Trop polluant, trop cher, Air France accélère la fin de l’exploitation du plus gros avion commercial d’Airbus.

La pandémie de coronavirus a eu raison des Airbus A380. Mercredi 20 mai, Air-France-KLM a annoncé «l’arrêt définitif» de l’exploitation du géant des airs, deux ans et demi avant la date prévue. Déjà au sol, les neuf avions de la flotte «n’effectueront plus de vols commerciaux».

En juillet 2019, Air-France-KLM avait déjà expliqué qu’il allait cesser de faire voler l’Airbus A380 à la fin de 2022. L’appareil, entré en service en 2007, était trop gourmand en kérosène, et plus polluant que les dernières générations de long-courriers. Quelques mois auparavant, le transporteur franco-néerlandais avait annoncé la fin de la production de l’A380, boudé par les compagnies aériennes en raison de sa faible rentabilité. «L’A380 consomme 20 % à 25 % de carburant en plus par siège que les appareils long-courriers de nouvelle génération, et émet plus de CO2», expliquait la compagnie. 
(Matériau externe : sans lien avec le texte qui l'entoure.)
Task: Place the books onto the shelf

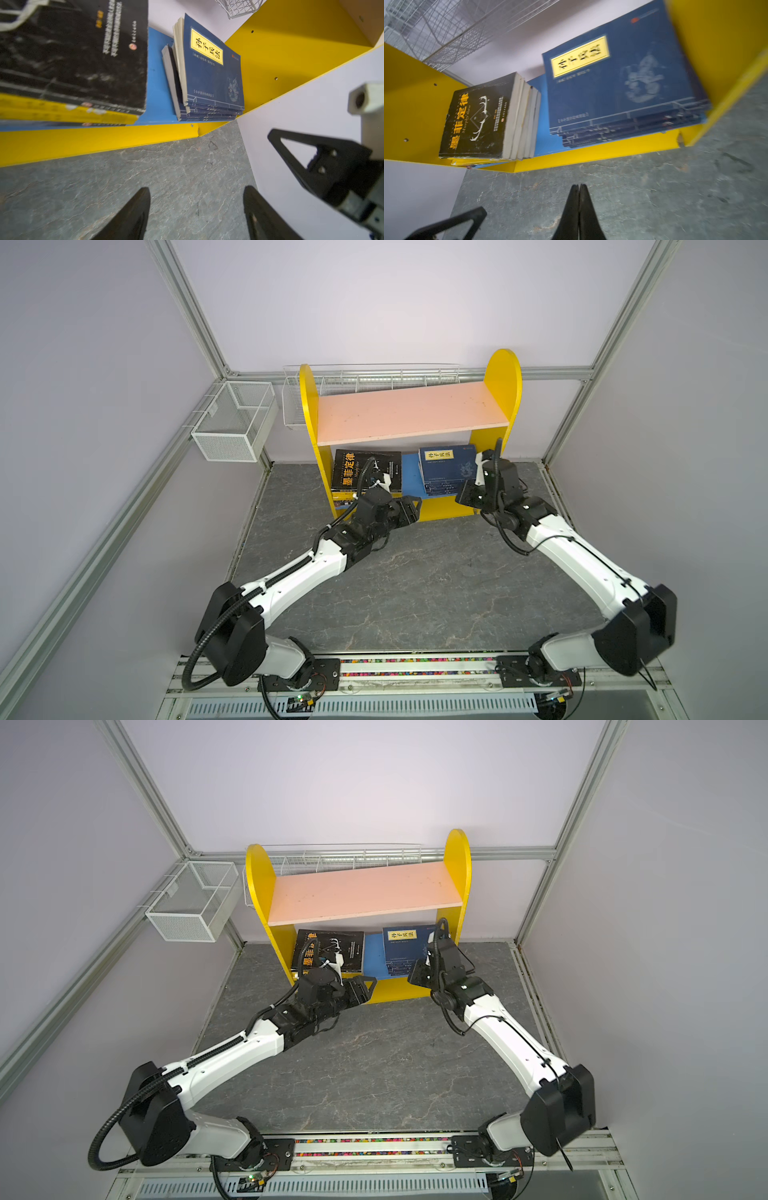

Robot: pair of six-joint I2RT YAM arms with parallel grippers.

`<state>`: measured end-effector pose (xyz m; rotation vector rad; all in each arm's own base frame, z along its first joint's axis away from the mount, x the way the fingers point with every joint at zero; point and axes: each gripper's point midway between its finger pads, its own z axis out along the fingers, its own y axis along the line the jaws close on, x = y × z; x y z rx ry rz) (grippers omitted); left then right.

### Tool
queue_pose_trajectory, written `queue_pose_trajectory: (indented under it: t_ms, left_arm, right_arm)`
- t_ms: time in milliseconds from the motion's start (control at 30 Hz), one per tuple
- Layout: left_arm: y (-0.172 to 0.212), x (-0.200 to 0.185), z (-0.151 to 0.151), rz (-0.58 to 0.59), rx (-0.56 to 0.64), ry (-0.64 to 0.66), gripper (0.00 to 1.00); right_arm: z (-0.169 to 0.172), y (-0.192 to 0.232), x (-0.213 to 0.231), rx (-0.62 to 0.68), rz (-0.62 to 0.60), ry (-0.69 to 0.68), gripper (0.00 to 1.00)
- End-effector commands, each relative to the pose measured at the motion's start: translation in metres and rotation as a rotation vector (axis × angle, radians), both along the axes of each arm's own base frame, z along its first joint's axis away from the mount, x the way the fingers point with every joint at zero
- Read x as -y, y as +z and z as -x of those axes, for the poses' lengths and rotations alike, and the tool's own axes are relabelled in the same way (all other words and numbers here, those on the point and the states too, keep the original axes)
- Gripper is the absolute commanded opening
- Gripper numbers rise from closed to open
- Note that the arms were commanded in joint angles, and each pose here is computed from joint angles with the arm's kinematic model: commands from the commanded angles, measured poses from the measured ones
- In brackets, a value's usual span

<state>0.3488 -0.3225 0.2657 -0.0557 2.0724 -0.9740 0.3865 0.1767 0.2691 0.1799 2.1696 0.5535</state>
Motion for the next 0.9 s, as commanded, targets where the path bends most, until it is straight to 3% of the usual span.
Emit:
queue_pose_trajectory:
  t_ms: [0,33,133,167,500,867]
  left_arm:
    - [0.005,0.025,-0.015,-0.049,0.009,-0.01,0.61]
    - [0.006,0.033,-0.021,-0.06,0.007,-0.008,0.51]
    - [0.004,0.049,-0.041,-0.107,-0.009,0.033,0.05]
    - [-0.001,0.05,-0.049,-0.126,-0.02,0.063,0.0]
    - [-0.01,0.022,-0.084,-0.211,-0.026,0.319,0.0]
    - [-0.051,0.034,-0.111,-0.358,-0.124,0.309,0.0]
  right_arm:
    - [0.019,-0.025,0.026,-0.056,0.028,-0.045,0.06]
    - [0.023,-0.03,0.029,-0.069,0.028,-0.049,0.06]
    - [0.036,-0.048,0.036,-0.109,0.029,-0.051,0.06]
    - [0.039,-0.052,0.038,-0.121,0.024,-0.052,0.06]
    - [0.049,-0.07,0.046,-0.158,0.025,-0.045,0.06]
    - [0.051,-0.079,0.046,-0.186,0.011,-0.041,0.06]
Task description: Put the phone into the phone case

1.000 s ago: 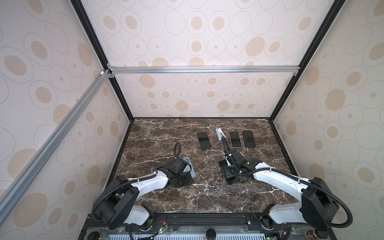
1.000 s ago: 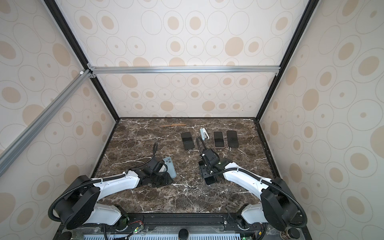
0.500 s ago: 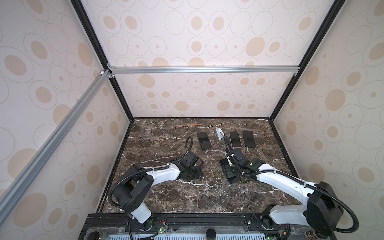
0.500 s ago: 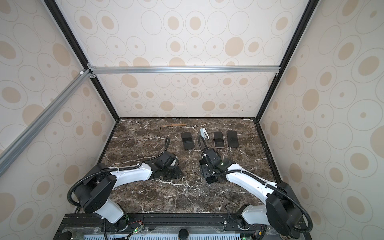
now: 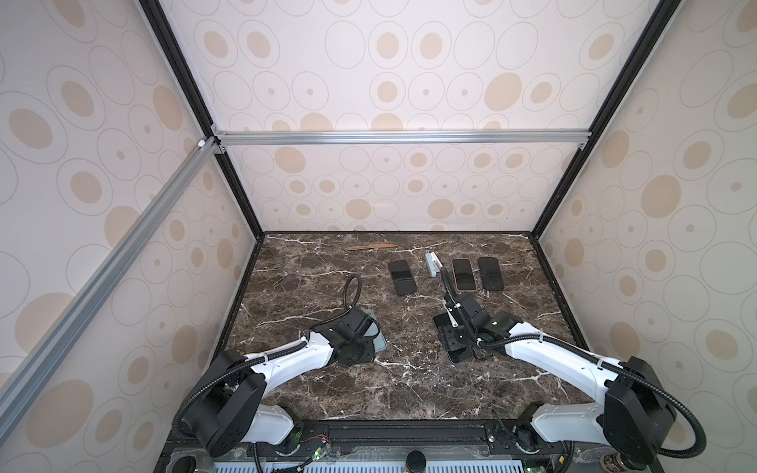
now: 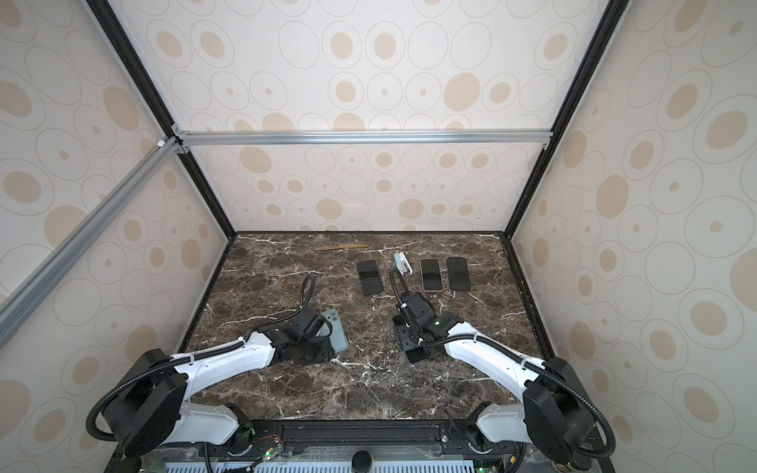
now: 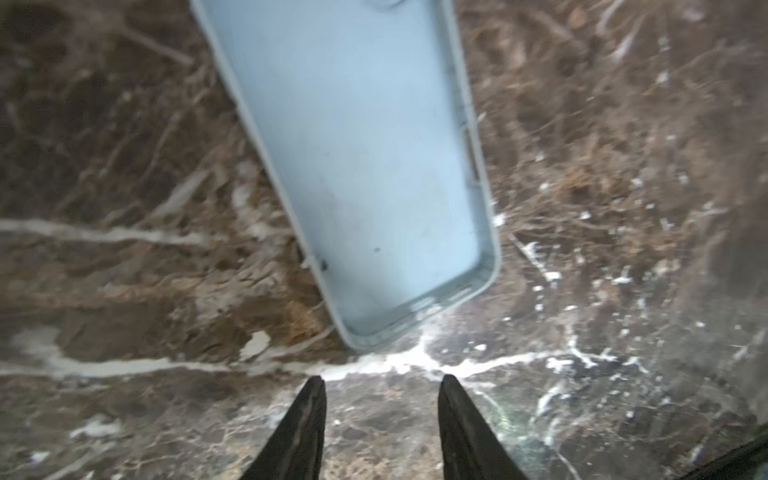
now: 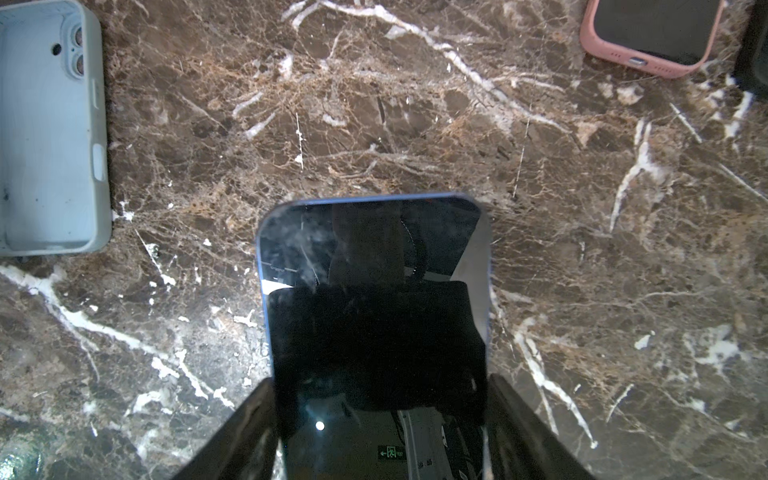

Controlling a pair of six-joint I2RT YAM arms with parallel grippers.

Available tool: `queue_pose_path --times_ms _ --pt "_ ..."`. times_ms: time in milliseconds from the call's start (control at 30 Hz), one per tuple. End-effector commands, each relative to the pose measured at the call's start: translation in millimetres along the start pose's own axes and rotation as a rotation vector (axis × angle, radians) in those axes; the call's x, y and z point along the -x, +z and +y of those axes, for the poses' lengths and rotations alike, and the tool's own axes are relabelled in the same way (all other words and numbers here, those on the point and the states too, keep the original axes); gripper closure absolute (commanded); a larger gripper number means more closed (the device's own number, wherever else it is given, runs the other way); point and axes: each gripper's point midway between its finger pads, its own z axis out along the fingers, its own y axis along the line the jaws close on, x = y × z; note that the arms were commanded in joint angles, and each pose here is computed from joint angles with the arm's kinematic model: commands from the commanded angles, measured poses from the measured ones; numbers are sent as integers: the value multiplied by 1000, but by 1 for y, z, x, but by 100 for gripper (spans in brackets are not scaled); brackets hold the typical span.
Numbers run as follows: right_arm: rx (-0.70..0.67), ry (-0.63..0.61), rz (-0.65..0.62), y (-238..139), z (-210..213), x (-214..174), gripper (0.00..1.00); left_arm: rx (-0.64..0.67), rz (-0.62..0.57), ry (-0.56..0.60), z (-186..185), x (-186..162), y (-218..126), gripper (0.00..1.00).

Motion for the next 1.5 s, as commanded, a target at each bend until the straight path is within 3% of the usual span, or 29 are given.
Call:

Dans son communiqué, AirFrance précise que ce retrait s’inscrit dans une «simplification de la flotte», qui doit la rendre plus «compétitive». Le transporteur souhaite «des avions plus modernes, plus performants, et dont l’empreinte environnementale est considérablement réduite».

En raison de la quasi-fermeture des frontières, Air France-KLM a accusé une perte nette de 1,8 milliard d’euros au premier trimestre. Depuis la fin de mars, Air France assure entre 3 et 5 % de son programme habituel. L’Etat français a  dû sauver la compagnie, grâce à un soutien de 7 milliards d’euros. En contrepartie, Air-France a pris des engagements sur l’amélioration de sa rentabilité, et sur le plan environnemental.

Cent-quinze exemplaires d’Airbus A380 sont toujours prêt à décoller chez Emirates Airlines, premier opérateur mondial de l’appareil. Lufthansa a annoncé de son côté que seulement la moitié de ses quatorze avions de ce modèle décollerons de nouveau.